When the GOH was opened on 2 August 1879, it had the largest number of rooms – one hundred – and it was soon to become the most prestigious hotel in the island. Accommodation was available for 200 guests and the large dining room had room for 300 guests.

Billiards being very popular at the time, the hotel had four billiard tables – helping it to score a point above the others which did not have any.  This facility helped to attract the more affluent travellers as well as the richer community in Colombo.

With the increasing demand, extensions to the building had been done in 1881 and the hotel had been virtually rebuilt a few years later spending over Rs. 2 million, which was considered the most expensive hotel project at the time.

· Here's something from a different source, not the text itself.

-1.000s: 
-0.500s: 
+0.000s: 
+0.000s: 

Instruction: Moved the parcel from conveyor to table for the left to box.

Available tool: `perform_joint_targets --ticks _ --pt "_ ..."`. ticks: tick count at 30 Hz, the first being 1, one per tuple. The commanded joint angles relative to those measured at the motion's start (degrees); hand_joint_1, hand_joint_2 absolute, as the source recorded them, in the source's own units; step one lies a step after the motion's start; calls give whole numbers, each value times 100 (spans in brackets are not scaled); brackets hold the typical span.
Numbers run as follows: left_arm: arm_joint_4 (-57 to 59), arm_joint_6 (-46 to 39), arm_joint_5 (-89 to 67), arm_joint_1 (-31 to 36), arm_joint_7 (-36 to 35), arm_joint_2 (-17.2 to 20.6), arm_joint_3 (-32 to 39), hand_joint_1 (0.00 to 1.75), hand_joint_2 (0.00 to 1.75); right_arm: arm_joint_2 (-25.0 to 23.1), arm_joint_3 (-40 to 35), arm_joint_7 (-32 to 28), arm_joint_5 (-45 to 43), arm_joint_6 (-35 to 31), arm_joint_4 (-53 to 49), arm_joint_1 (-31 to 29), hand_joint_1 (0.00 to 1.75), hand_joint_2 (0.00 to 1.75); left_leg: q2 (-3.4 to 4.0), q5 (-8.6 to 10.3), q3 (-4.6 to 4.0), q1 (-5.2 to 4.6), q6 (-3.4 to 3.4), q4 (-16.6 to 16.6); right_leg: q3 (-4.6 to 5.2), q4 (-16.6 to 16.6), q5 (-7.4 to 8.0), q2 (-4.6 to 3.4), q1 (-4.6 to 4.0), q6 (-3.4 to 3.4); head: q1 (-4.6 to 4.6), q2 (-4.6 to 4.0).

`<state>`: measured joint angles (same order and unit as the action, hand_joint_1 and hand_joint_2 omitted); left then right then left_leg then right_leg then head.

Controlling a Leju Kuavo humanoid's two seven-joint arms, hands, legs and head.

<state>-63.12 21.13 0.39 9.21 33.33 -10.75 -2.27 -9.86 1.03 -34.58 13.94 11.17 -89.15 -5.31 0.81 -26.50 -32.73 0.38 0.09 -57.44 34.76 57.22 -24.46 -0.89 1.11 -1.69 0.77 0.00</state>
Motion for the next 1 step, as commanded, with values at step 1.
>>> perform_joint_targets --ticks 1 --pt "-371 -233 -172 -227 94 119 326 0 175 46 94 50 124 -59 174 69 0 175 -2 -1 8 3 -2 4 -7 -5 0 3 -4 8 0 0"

A famous architects’ firm in Bombay (now Mumbai), Stevenson and Gregson had done the architectural and structural designs in great detail, running to over 500 drawings. Ralph Macdonald & Company were the contractors. The new five-storeyed building had 250 bedrooms.

The management of GOH was taken over by Bank of Ceylon in 1955. The hotel was renamed Hotel Taprobane and the scope of facilities were reduced.

As the years went by international hotel chains from Inter-Continental to Hilton opened hotels with modern, better facilities and GOH was no longer a much-sought-after hotel. A night club was opened, which was soon to become popular, particularly with the more affluent youngsters. The executive types in Colombo offices picked GOH as a convenient spot for lunch due to close proximity to their workplaces.

Following a facelift in later years the management preferred to change to the old name and today the Grand Oriental Hotel is among the cherished buildings in the city. It continues its service using the slogan ‘A Legend Yet Living’.